What you should do
Output all the data below verbatim.

____

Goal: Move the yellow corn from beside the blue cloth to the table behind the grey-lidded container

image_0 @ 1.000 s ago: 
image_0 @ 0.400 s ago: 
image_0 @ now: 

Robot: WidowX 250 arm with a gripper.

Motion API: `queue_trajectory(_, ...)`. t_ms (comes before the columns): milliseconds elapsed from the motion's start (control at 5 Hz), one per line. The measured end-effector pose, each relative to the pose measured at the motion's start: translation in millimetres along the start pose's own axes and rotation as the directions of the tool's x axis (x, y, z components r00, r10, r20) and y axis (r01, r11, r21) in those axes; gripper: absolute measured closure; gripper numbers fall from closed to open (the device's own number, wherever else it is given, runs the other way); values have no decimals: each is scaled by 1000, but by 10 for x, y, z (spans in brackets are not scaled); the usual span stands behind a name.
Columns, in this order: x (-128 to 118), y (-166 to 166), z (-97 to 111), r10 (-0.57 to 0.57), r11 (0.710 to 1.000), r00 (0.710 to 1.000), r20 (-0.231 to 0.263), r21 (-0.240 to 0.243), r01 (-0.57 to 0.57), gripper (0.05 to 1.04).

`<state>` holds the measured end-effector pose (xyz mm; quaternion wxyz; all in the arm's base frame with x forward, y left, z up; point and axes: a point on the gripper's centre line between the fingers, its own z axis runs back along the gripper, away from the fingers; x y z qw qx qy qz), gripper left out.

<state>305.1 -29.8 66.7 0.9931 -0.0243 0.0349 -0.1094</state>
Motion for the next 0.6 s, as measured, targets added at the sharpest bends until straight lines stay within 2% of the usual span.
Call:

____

Output below
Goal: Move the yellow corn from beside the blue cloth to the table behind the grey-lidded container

image_0 @ 1.000 s ago: 
image_0 @ 0.400 s ago: 
image_0 @ now: 

Robot: WidowX 250 arm with a gripper.

Motion API: `queue_trajectory(_, ...)`. t_ms (comes before the columns): milliseconds elapsed from the motion's start (control at 5 Hz), one per line. The measured end-effector pose, each relative to the pose measured at the motion's start: translation in millimetres along the start pose's own axes and rotation as the directions of the tool's x axis (x, y, z components r00, r10, r20) and y axis (r01, r11, r21) in those axes; gripper: absolute measured closure; gripper numbers fall from closed to open (the device's own number, wherever else it is given, runs the other way); values have no decimals: each is scaled by 1000, but by 10 for x, y, z (spans in brackets are not scaled); the usual span stands behind a name.
Columns, in this order: x (-128 to 118), y (-166 to 166), z (-97 to 111), r10 (-0.57 to 0.57), r11 (0.710 to 1.000), r00 (0.710 to 1.000), r20 (-0.231 to 0.263), r21 (-0.240 to 0.243), r01 (-0.57 to 0.57), gripper (0.05 to 1.04).

`<state>` holds the measured end-effector pose (xyz mm; quaternion wxyz; all in the arm's base frame with x forward, y left, z up; point and axes: a point on the gripper's centre line between the fingers, its own z axis runs back along the gripper, away from the fingers; x y z qw qx qy qz), gripper left out.

<state>305.1 -29.8 66.7 0.9931 -0.0243 0.0349 -0.1094</state>
Motion for the next 0.6 s, as measured, targets added at the sharpest bends until straight lines stay within 2% of the usual span.
Call:

No further output is needed for this exercise.